▶ **Work instruction**
Where a line in the records below includes "target", pull that line out.

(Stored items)
⁂

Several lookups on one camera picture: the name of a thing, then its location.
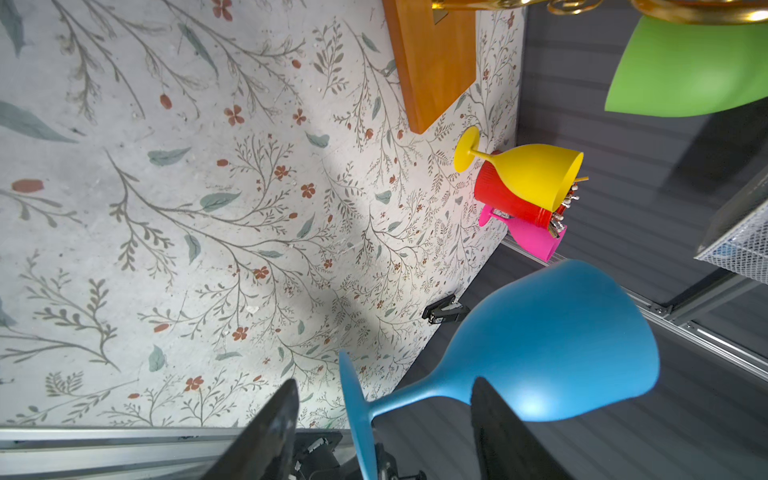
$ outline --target gold decorative object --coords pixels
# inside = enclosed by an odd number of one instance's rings
[[[432,2],[433,10],[512,10],[537,3],[548,2],[547,10],[555,15],[576,15],[597,8],[603,0],[491,0],[477,2],[476,0],[436,0]]]
[[[509,10],[547,2],[555,15],[577,15],[597,8],[603,0],[433,0],[434,10]],[[687,25],[747,25],[768,22],[768,0],[629,0],[638,11],[650,17]]]
[[[768,2],[727,0],[715,2],[670,2],[630,0],[632,6],[650,17],[687,25],[745,25],[768,20]]]

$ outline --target blue goblet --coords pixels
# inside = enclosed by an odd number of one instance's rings
[[[482,376],[523,421],[568,419],[650,390],[659,353],[647,322],[613,279],[569,260],[486,297],[418,382],[367,402],[344,351],[339,376],[360,470],[376,480],[371,421],[382,413],[432,396],[469,404]]]

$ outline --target floral wallpaper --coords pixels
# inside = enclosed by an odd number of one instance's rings
[[[0,406],[8,425],[245,425],[290,377],[339,427],[341,348],[392,391],[505,234],[469,125],[512,146],[523,25],[406,122],[379,0],[0,0]]]

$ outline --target black clip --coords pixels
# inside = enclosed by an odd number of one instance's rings
[[[450,310],[444,310],[447,306],[454,306]],[[467,314],[470,312],[468,306],[463,306],[461,303],[456,302],[456,295],[449,295],[442,300],[438,300],[431,303],[424,309],[422,313],[423,319],[432,324],[448,323],[448,322],[461,322]]]

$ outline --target pink cup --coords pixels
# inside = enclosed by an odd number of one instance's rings
[[[546,228],[536,227],[533,223],[520,220],[519,218],[504,218],[494,214],[493,207],[490,205],[485,205],[482,212],[480,212],[480,227],[484,227],[491,217],[498,218],[506,223],[509,228],[509,234],[515,239],[515,242],[523,250],[545,262],[552,258],[552,255],[554,255],[554,252],[563,240],[565,231],[568,229],[568,227],[565,227],[565,230],[560,232],[560,238],[552,238],[552,235],[550,235]]]

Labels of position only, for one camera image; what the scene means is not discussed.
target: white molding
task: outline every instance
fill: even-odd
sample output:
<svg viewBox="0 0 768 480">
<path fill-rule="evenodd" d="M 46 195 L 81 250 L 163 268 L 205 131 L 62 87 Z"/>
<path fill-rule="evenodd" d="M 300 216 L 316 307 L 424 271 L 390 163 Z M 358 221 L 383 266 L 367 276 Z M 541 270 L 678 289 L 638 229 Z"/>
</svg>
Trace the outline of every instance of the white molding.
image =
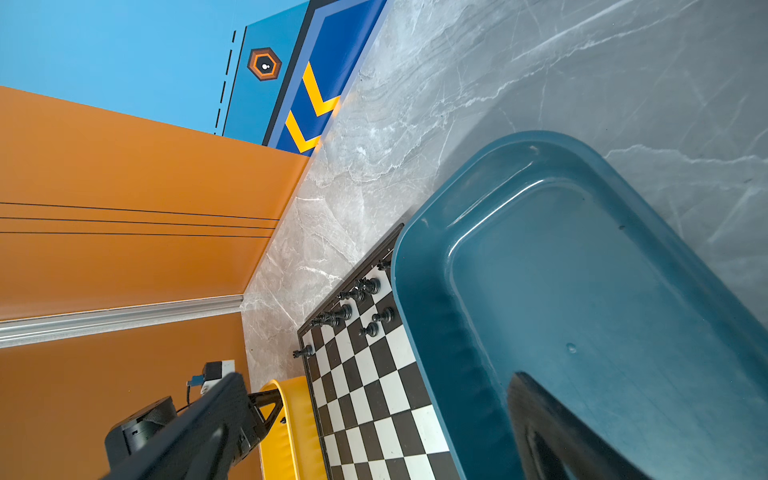
<svg viewBox="0 0 768 480">
<path fill-rule="evenodd" d="M 0 348 L 240 311 L 242 295 L 126 306 L 0 322 Z"/>
</svg>

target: yellow chevron
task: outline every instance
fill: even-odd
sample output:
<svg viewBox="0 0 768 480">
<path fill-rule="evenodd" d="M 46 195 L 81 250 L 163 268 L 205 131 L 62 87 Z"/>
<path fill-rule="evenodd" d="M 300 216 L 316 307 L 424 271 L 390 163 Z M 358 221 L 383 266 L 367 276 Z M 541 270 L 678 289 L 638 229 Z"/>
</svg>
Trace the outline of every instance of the yellow chevron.
<svg viewBox="0 0 768 480">
<path fill-rule="evenodd" d="M 339 97 L 323 101 L 323 96 L 320 94 L 320 89 L 317 87 L 317 80 L 315 80 L 315 72 L 312 71 L 312 65 L 310 65 L 309 62 L 306 64 L 303 80 L 306 91 L 310 94 L 310 100 L 315 109 L 315 114 L 318 117 L 332 111 L 336 107 L 336 104 L 339 103 Z"/>
<path fill-rule="evenodd" d="M 299 124 L 296 123 L 296 118 L 293 116 L 292 111 L 288 112 L 286 127 L 288 127 L 290 136 L 293 139 L 293 141 L 296 142 L 296 146 L 299 148 L 299 152 L 301 153 L 304 153 L 316 147 L 317 143 L 320 141 L 319 135 L 317 137 L 310 138 L 309 140 L 304 140 L 304 135 L 301 133 L 301 130 L 299 129 Z"/>
</svg>

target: white square
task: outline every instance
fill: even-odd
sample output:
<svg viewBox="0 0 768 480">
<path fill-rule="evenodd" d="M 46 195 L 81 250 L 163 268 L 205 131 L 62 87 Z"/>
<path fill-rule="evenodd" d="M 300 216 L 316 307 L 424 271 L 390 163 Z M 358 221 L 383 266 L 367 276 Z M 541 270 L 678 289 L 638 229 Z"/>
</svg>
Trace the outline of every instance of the white square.
<svg viewBox="0 0 768 480">
<path fill-rule="evenodd" d="M 317 379 L 312 382 L 312 390 L 315 391 L 315 402 L 317 402 L 317 408 L 325 405 L 326 402 L 326 390 L 323 388 L 323 379 Z"/>
<path fill-rule="evenodd" d="M 331 371 L 331 364 L 328 363 L 328 352 L 326 351 L 325 345 L 321 346 L 317 352 L 315 352 L 315 357 L 317 357 L 317 368 L 320 371 L 320 376 Z"/>
<path fill-rule="evenodd" d="M 349 393 L 349 387 L 346 384 L 346 376 L 344 375 L 343 366 L 339 365 L 335 369 L 331 370 L 331 377 L 333 378 L 333 386 L 336 387 L 336 398 L 340 399 Z"/>
<path fill-rule="evenodd" d="M 397 439 L 397 431 L 395 430 L 395 424 L 392 423 L 392 417 L 377 420 L 373 425 L 376 427 L 376 434 L 382 446 L 384 459 L 401 458 L 402 449 L 400 448 L 400 441 Z"/>
<path fill-rule="evenodd" d="M 339 301 L 339 305 L 349 305 L 352 307 L 352 316 L 346 321 L 347 326 L 360 316 L 360 312 L 357 311 L 357 303 L 355 303 L 355 300 L 341 300 Z"/>
<path fill-rule="evenodd" d="M 344 418 L 341 416 L 341 407 L 339 407 L 339 400 L 333 400 L 328 404 L 328 413 L 331 416 L 331 426 L 334 432 L 341 432 L 344 430 Z"/>
<path fill-rule="evenodd" d="M 311 345 L 313 348 L 315 346 L 314 341 L 312 341 L 312 330 L 307 331 L 307 333 L 304 334 L 304 346 Z"/>
<path fill-rule="evenodd" d="M 336 436 L 328 435 L 323 437 L 326 441 L 326 451 L 328 452 L 328 463 L 332 467 L 341 465 L 341 458 L 339 457 L 339 446 L 336 444 Z"/>
<path fill-rule="evenodd" d="M 360 380 L 362 380 L 363 385 L 368 385 L 379 379 L 371 349 L 361 350 L 355 355 L 355 361 L 357 361 L 357 369 L 360 371 Z"/>
<path fill-rule="evenodd" d="M 435 414 L 435 407 L 427 405 L 413 410 L 411 413 L 413 414 L 413 421 L 416 423 L 416 429 L 419 430 L 419 436 L 422 438 L 424 451 L 427 453 L 447 452 L 448 444 L 442 434 L 440 422 L 438 422 L 437 414 Z"/>
<path fill-rule="evenodd" d="M 411 478 L 418 478 L 419 480 L 435 480 L 435 473 L 432 471 L 432 466 L 429 464 L 427 455 L 406 457 L 406 468 L 408 469 L 408 475 Z"/>
<path fill-rule="evenodd" d="M 344 474 L 344 480 L 357 480 L 357 471 L 354 464 L 341 465 L 341 472 Z"/>
<path fill-rule="evenodd" d="M 330 342 L 331 339 L 335 336 L 335 333 L 333 333 L 333 328 L 328 325 L 321 326 L 320 332 L 323 334 L 323 343 Z"/>
<path fill-rule="evenodd" d="M 389 470 L 387 469 L 384 460 L 368 462 L 368 466 L 371 468 L 371 477 L 373 480 L 391 480 L 389 478 Z"/>
<path fill-rule="evenodd" d="M 347 440 L 349 440 L 349 450 L 352 452 L 352 461 L 355 463 L 364 463 L 368 461 L 366 447 L 362 443 L 362 434 L 360 428 L 355 427 L 346 431 Z"/>
<path fill-rule="evenodd" d="M 346 362 L 355 356 L 352 349 L 352 341 L 349 339 L 349 329 L 344 329 L 336 336 L 336 345 L 339 347 L 339 356 L 342 362 Z"/>
<path fill-rule="evenodd" d="M 390 415 L 411 408 L 410 404 L 408 404 L 406 390 L 402 387 L 402 380 L 400 380 L 400 374 L 397 370 L 383 376 L 380 381 Z"/>
<path fill-rule="evenodd" d="M 365 312 L 360 314 L 360 322 L 362 323 L 362 327 L 367 327 L 370 323 L 373 322 L 373 314 L 378 313 L 379 311 L 376 309 L 376 305 L 372 306 L 371 308 L 367 309 Z M 376 336 L 370 336 L 366 335 L 366 340 L 368 341 L 369 345 L 372 345 L 375 342 L 378 342 L 382 338 L 384 338 L 384 329 L 382 328 L 381 323 L 376 324 L 379 327 L 379 332 L 376 334 Z"/>
<path fill-rule="evenodd" d="M 371 414 L 371 405 L 368 403 L 368 396 L 365 389 L 357 389 L 349 394 L 352 398 L 352 408 L 355 410 L 355 418 L 357 422 L 362 425 L 363 423 L 371 422 L 373 415 Z"/>
<path fill-rule="evenodd" d="M 395 360 L 395 366 L 398 369 L 416 361 L 404 326 L 401 325 L 392 332 L 387 333 L 386 341 L 389 344 L 389 351 L 392 352 L 392 358 Z"/>
<path fill-rule="evenodd" d="M 371 298 L 373 298 L 374 303 L 378 302 L 379 300 L 387 296 L 389 292 L 392 291 L 392 286 L 389 285 L 389 278 L 387 278 L 386 271 L 379 270 L 378 268 L 374 267 L 373 270 L 368 272 L 368 275 L 366 275 L 366 278 L 377 278 L 381 283 L 379 292 L 371 295 Z"/>
</svg>

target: chessboard
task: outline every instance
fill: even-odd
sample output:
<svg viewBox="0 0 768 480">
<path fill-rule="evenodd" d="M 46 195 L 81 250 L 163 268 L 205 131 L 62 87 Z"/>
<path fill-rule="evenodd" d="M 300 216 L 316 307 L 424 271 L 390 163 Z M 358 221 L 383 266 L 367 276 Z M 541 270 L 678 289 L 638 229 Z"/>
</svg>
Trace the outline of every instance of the chessboard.
<svg viewBox="0 0 768 480">
<path fill-rule="evenodd" d="M 389 233 L 299 329 L 302 349 L 313 351 L 303 361 L 329 480 L 459 479 L 392 292 L 389 264 L 401 230 Z M 361 279 L 378 280 L 377 291 L 339 299 Z M 313 326 L 324 313 L 343 310 L 349 318 L 336 326 Z"/>
</svg>

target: black stripe
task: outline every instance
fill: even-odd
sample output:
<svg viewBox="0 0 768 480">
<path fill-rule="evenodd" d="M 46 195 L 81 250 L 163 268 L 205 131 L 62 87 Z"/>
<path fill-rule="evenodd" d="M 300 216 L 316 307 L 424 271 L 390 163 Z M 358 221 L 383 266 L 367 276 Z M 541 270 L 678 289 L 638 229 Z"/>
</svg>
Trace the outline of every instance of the black stripe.
<svg viewBox="0 0 768 480">
<path fill-rule="evenodd" d="M 185 233 L 117 233 L 117 232 L 0 232 L 26 233 L 29 235 L 145 235 L 147 237 L 221 237 L 221 238 L 271 238 L 250 235 L 187 235 Z"/>
<path fill-rule="evenodd" d="M 270 118 L 269 124 L 266 126 L 266 132 L 264 132 L 264 139 L 261 142 L 262 145 L 266 146 L 267 139 L 269 139 L 270 135 L 272 134 L 272 130 L 275 128 L 277 115 L 280 113 L 280 106 L 283 104 L 283 99 L 288 92 L 288 84 L 290 83 L 290 79 L 293 76 L 293 71 L 296 70 L 296 63 L 299 61 L 299 53 L 301 53 L 301 48 L 304 46 L 306 33 L 310 29 L 310 23 L 312 23 L 312 17 L 315 15 L 315 10 L 326 5 L 330 5 L 335 1 L 336 0 L 310 0 L 310 4 L 306 8 L 306 14 L 304 14 L 304 22 L 301 24 L 301 29 L 299 30 L 299 37 L 296 39 L 296 44 L 293 46 L 293 53 L 290 56 L 288 68 L 286 68 L 285 74 L 283 76 L 283 84 L 280 85 L 280 93 L 277 95 L 275 108 L 272 110 L 272 117 Z"/>
<path fill-rule="evenodd" d="M 232 50 L 230 50 L 230 57 L 227 59 L 227 71 L 224 72 L 225 75 L 230 74 L 230 63 L 232 62 Z"/>
<path fill-rule="evenodd" d="M 236 215 L 214 215 L 214 214 L 188 214 L 185 212 L 166 212 L 162 210 L 135 210 L 132 208 L 79 207 L 77 205 L 25 204 L 22 202 L 0 202 L 0 205 L 26 205 L 29 207 L 85 208 L 89 210 L 116 210 L 119 212 L 141 212 L 143 214 L 197 215 L 200 217 L 242 218 L 244 220 L 271 220 L 273 222 L 280 221 L 279 218 L 238 217 Z"/>
<path fill-rule="evenodd" d="M 142 225 L 178 225 L 180 227 L 259 228 L 261 230 L 275 230 L 275 227 L 240 227 L 237 225 L 207 225 L 207 224 L 200 224 L 200 223 L 133 222 L 129 220 L 83 220 L 80 218 L 0 217 L 0 220 L 49 220 L 53 222 L 140 223 Z"/>
<path fill-rule="evenodd" d="M 227 119 L 230 116 L 230 107 L 232 106 L 232 97 L 235 93 L 235 83 L 237 82 L 237 72 L 240 70 L 240 59 L 243 57 L 243 46 L 245 45 L 245 34 L 248 33 L 248 27 L 243 30 L 243 42 L 240 43 L 240 53 L 237 56 L 237 66 L 235 67 L 235 78 L 232 80 L 232 91 L 230 92 L 230 101 L 227 103 L 227 113 L 224 114 L 224 126 L 221 128 L 221 136 L 224 136 L 224 131 L 227 129 Z"/>
</svg>

⁂

▶ **Your solution**
$ outline --target gold decorative object --coords pixels
$ outline --target blue goblet --coords pixels
$ outline --target floral wallpaper --coords pixels
$ outline --target black clip --coords pixels
$ outline --target pink cup --coords pixels
target: white molding
target: yellow chevron
target: white square
target: chessboard
target: black stripe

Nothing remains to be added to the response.